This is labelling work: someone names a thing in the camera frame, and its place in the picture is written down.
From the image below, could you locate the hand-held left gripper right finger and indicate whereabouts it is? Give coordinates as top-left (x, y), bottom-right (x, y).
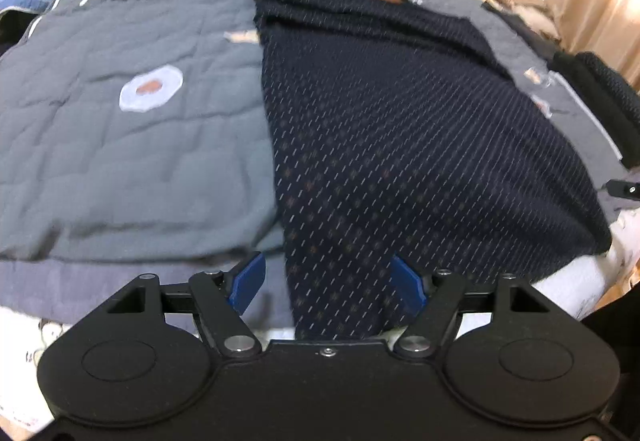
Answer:
top-left (391, 254), bottom-right (552, 362)

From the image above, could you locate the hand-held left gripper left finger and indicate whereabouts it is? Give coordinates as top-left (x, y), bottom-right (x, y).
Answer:
top-left (105, 251), bottom-right (268, 361)

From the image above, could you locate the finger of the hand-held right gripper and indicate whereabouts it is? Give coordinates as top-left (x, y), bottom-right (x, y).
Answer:
top-left (606, 180), bottom-right (640, 200)

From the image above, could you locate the navy dotted garment orange lining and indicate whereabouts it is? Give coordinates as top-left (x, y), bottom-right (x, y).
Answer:
top-left (252, 0), bottom-right (613, 342)

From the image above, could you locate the black textured cloth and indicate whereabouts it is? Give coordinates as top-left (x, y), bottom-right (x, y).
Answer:
top-left (547, 50), bottom-right (640, 166)

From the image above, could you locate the grey quilted blanket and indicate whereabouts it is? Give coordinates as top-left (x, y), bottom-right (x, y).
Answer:
top-left (0, 0), bottom-right (626, 327)

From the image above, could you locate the white printed bed sheet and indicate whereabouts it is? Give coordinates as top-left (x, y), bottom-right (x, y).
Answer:
top-left (0, 208), bottom-right (640, 427)

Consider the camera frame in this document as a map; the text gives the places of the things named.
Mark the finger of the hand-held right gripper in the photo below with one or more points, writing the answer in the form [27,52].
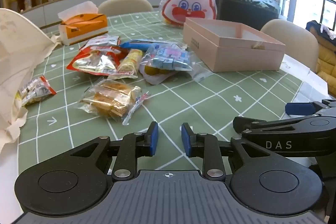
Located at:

^^^^^^^^

What to produce:
So that the copy stays exact, reproduce each record word for word and leave its images out.

Your response:
This is labelling work: someone names a thing in the camera frame, and its place in the picture is written down.
From the image below, could you locate the hand-held left gripper right finger and indicate whereabouts it is? Give coordinates as top-left (x, y), bottom-right (x, y).
Answer:
top-left (391, 254), bottom-right (552, 362)

From the image above, could you locate the hand-held left gripper left finger and indicate whereabouts it is? Give coordinates as top-left (x, y), bottom-right (x, y).
Answer:
top-left (105, 251), bottom-right (268, 361)

From the image above, could you locate the finger of the hand-held right gripper and indicate whereabouts it is? Give coordinates as top-left (x, y), bottom-right (x, y).
Answer:
top-left (606, 180), bottom-right (640, 200)

From the image above, could you locate the navy dotted garment orange lining and indicate whereabouts it is? Give coordinates as top-left (x, y), bottom-right (x, y).
Answer:
top-left (252, 0), bottom-right (613, 342)

From the image above, could you locate the black textured cloth and indicate whereabouts it is? Give coordinates as top-left (x, y), bottom-right (x, y).
Answer:
top-left (547, 50), bottom-right (640, 166)

From the image above, could you locate the grey quilted blanket and indicate whereabouts it is? Give coordinates as top-left (x, y), bottom-right (x, y).
Answer:
top-left (0, 0), bottom-right (626, 327)

From the image above, could you locate the white printed bed sheet and indicate whereabouts it is? Give coordinates as top-left (x, y), bottom-right (x, y).
Answer:
top-left (0, 208), bottom-right (640, 427)

Consider the camera frame in this document as a map; the text gives the places of the things named.
Mark the finger of the hand-held right gripper in the photo below with one or more points, writing the answer in the form [27,52].
Located at:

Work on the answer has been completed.